* [What the task asks] Could you write the entries out again, exactly as they appear?

* [Dataset items]
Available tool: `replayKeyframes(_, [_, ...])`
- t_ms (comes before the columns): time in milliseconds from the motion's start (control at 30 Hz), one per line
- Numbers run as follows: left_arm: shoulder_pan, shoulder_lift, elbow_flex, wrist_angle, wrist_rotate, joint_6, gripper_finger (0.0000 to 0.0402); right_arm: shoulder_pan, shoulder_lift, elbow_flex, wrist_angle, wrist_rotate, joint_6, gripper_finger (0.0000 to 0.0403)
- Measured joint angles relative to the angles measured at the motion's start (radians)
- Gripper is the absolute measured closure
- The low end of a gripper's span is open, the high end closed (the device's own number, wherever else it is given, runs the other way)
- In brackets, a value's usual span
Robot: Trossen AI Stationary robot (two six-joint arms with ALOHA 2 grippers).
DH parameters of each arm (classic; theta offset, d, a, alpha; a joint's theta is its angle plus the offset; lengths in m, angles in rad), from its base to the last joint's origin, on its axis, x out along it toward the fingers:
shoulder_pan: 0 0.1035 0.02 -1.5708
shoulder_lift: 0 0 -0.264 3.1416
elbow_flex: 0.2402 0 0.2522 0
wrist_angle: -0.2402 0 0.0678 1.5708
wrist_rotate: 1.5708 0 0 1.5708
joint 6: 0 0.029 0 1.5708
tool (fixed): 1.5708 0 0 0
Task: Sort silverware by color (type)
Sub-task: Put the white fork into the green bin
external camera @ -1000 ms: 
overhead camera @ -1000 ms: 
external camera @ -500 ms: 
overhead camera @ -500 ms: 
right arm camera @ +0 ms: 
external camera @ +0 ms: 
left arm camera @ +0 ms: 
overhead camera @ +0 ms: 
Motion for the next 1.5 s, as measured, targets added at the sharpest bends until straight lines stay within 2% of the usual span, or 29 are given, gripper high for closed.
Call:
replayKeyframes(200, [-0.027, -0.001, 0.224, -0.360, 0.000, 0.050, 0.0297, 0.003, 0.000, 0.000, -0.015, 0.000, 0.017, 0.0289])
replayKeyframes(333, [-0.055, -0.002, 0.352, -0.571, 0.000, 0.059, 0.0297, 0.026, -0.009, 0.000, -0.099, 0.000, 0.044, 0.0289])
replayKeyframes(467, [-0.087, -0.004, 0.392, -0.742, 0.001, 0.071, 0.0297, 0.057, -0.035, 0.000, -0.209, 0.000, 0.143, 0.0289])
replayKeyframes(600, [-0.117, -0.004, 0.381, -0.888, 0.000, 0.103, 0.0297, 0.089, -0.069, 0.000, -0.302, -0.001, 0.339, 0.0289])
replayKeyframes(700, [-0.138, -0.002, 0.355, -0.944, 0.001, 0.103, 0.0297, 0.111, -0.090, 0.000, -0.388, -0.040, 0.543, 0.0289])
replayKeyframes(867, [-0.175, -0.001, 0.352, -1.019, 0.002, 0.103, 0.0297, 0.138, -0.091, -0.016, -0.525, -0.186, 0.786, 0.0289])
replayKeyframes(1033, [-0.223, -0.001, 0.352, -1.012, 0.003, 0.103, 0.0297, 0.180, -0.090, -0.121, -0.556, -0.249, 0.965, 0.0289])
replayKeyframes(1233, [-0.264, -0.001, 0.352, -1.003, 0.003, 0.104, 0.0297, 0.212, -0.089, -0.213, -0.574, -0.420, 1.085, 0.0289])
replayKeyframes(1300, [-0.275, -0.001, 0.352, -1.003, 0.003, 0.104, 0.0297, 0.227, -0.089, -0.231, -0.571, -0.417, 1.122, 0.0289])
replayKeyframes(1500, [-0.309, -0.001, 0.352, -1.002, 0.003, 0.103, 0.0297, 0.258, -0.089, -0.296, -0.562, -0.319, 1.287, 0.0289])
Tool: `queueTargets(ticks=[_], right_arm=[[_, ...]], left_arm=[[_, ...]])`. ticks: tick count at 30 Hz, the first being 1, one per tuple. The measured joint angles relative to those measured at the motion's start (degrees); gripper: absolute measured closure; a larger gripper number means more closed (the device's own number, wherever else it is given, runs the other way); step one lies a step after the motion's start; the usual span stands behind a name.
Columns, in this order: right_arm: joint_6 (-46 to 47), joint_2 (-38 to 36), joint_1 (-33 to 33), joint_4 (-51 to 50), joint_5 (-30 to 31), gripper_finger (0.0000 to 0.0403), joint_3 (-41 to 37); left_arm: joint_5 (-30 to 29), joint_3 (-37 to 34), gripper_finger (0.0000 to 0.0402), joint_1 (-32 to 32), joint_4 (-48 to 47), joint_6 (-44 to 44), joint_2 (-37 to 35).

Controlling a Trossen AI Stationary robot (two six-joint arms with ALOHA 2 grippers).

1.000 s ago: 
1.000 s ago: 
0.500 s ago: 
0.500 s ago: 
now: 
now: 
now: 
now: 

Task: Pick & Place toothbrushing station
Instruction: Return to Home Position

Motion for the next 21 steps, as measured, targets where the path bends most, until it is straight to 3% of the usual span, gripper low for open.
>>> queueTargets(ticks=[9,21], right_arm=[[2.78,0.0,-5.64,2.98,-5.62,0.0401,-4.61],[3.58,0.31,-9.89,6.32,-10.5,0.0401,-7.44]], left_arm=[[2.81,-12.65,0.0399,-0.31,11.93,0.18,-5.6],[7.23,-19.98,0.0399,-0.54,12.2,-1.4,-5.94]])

* [Solution]
Available tool: `replayKeyframes(_, [_, ...])`
- t_ms (comes before the columns): time in milliseconds from the motion's start (control at 30 Hz), one per line
- Numbers run as follows: left_arm: shoulder_pan, shoulder_lift, elbow_flex, wrist_angle, wrist_rotate, joint_6, gripper_finger (0.0000 to 0.0402); right_arm: shoulder_pan, shoulder_lift, elbow_flex, wrist_angle, wrist_rotate, joint_6, gripper_finger (0.0000 to 0.0403)
- Measured joint angles relative to the angles measured at the motion's start (radians)
- Gripper is the absolute measured closure
- The low end of a gripper's span is open, the high end closed (the device's own number, wherever else it is given, runs the other way)
- In brackets, a value's usual span
Robot: Trossen AI Stationary robot (two six-joint arms with ALOHA 2 grippers).
DH parameters of each arm (classic; theta offset, d, a, alpha; a joint's theta is its angle plus the offset; lengths in m, angles in rad), from its base to the last joint's origin, on its axis, x out along it toward the fingers:
shoulder_pan: 0 0.1035 0.02 -1.5708
shoulder_lift: 0 0 -0.264 3.1416
elbow_flex: 0.2402 0 0.2522 0
wrist_angle: -0.2402 0 0.0678 1.5708
wrist_rotate: 1.5708 0 0 1.5708
joint 6: 0 0.029 0 1.5708
tool (fixed): 1.5708 0 0 0
Task: Sort silverware by color (type)
Sub-task: Put the white fork into the green bin
external camera @ -1000 ms: 
overhead camera @ -1000 ms: 
external camera @ -500 ms: 
overhead camera @ -500 ms: 
right arm camera @ +0 ms: 
external camera @ +0 ms: 
left arm camera @ +0 ms: 
overhead camera @ +0 ms: 
Motion for the next 1.5 s, as measured, targets added at the sharpest bends until straight lines stay within 2% of the usual span, or 29 are given, gripper high for closed.
Call:
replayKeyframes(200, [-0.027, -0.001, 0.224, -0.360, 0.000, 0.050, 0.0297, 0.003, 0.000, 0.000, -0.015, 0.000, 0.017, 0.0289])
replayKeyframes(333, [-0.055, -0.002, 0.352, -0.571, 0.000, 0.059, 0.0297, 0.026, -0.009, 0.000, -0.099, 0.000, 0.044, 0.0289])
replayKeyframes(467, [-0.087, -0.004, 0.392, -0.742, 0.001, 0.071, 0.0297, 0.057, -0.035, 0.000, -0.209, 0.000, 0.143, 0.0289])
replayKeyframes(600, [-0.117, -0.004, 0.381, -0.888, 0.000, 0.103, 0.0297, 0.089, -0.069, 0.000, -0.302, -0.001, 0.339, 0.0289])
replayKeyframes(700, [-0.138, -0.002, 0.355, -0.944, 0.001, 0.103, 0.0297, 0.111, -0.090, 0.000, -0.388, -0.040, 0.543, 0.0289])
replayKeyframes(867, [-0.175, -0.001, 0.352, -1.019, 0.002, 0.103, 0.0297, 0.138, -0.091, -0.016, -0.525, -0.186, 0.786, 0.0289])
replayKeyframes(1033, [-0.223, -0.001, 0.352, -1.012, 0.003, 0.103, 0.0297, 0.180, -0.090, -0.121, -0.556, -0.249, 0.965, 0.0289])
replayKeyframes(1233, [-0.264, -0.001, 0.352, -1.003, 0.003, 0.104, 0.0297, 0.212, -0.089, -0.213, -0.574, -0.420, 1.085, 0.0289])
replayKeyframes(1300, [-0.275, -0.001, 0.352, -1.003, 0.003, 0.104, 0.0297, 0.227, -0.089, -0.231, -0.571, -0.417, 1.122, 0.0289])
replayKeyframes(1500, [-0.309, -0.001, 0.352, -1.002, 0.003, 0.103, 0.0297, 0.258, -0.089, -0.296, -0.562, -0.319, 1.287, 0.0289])
Tool: `queueTargets(ticks=[_], right_arm=[[_, ...]], left_arm=[[_, ...]])`. ticks: tick count at 30 Hz, the first being 1, one per tuple. The measured joint angles relative to those measured at the motion's start (degrees); gripper: absolute measured closure; a larger gripper number means more closed (the device's own number, wherever else it is given, runs the other way); step one lies a step after the motion's start; the usual span stands behind a name.
Columns, in this order: right_arm: joint_6 (-46 to 47), joint_2 (-38 to 36), joint_1 (-33 to 33), joint_4 (-51 to 50), joint_5 (-30 to 31), gripper_finger (0.0000 to 0.0403), joint_3 (-41 to 37); left_arm: joint_5 (-30 to 29), joint_3 (-37 to 34), gripper_finger (0.0000 to 0.0402), joint_1 (-32 to 32), joint_4 (-48 to 47), joint_6 (-44 to 44), joint_2 (-37 to 35).

Controlling a Trossen AI Stationary robot (two six-joint arms with ALOHA 2 grippers).

1.000 s ago: 
1.000 s ago: 
0.500 s ago: 
0.500 s ago: 
now: 
now: 
now: 
now: 

Task: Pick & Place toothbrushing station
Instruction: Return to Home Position

Motion for the next 21 steps, as measured, targets where the path bends most, until it is straight to 3% of the usual span, gripper low for open.
>>> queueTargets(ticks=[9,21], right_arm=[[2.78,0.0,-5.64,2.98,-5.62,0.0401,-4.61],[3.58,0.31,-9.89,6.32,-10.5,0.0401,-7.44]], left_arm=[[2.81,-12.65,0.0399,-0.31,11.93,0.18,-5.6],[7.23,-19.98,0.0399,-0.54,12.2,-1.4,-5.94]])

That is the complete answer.